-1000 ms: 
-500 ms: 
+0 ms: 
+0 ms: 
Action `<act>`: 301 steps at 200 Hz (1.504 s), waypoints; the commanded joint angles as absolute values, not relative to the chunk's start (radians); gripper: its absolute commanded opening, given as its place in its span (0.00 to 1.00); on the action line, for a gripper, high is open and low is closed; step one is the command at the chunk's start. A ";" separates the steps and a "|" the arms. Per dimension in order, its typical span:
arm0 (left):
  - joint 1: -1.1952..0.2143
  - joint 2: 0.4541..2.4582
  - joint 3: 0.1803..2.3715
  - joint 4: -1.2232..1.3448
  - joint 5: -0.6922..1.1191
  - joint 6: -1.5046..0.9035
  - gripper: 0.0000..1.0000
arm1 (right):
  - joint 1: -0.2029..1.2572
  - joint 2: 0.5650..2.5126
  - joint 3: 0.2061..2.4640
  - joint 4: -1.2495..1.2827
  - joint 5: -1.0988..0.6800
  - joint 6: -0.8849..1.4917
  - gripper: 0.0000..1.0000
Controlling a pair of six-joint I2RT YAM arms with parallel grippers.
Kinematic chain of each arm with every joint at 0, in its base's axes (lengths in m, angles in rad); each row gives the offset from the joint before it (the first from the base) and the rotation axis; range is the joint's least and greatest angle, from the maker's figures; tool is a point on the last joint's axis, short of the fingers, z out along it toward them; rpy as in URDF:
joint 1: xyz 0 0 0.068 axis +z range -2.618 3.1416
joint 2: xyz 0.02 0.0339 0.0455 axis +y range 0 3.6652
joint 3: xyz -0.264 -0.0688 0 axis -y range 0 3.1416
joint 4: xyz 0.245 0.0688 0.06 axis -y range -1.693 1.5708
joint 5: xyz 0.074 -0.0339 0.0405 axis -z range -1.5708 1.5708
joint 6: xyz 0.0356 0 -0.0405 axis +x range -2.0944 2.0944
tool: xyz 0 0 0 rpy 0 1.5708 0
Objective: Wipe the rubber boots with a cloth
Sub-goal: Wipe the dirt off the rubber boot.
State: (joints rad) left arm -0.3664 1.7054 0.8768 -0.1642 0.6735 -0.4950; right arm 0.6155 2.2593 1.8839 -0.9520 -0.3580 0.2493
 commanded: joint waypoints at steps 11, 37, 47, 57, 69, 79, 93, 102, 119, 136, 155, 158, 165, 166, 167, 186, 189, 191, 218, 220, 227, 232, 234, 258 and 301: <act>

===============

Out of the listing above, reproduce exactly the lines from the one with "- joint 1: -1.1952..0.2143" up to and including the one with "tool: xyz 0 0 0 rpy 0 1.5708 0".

  - joint 1: -1.1952..0.2143
  - joint 2: 0.4541..2.4582
  - joint 3: 0.1803..2.3715
  - joint 4: -1.2232..1.3448
  - joint 5: -0.6922..1.1191
  - joint 6: -1.5046..0.9035
  - gripper: 0.0000..1.0000
arm1 (right):
  - joint 1: -0.2029..1.2572
  - joint 2: 0.5650..2.5126
  - joint 3: 0.2061..2.4640
  - joint 4: -1.2495..1.2827
  - joint 5: -1.0988..0.6800
  - joint 6: -0.8849..1.4917
  - gripper: 0.0000..1.0000
Controlling a pair of six-joint I2RT YAM arms with parallel grippers.
Kinematic chain of each arm with every joint at 0, in its base's axes (lengths in m, angles in rad); each row gives the offset from the joint before it (the first from the base) and the rotation axis; range is the joint's least and greatest angle, from the maker's figures; tool is a point on the last joint's axis, short of the fingers, z out along it toward them; rpy as in URDF:
joint 1: xyz 0 0 0.068 axis +z range -2.618 3.1416
joint 2: xyz 0.02 0.0339 0.0455 axis +y range 0 3.6652
joint 3: xyz -0.264 -0.0688 0 axis -y range 0 3.1416
joint 4: xyz 0.245 0.0688 0.06 axis -y range -1.693 1.5708
joint 5: xyz 0.074 -0.0339 0.0405 axis -z range -1.5708 1.5708
joint 6: xyz 0.0356 0 -0.0405 axis +x range -2.0944 2.0944
tool: xyz 0 0 0 rpy 0 1.5708 0

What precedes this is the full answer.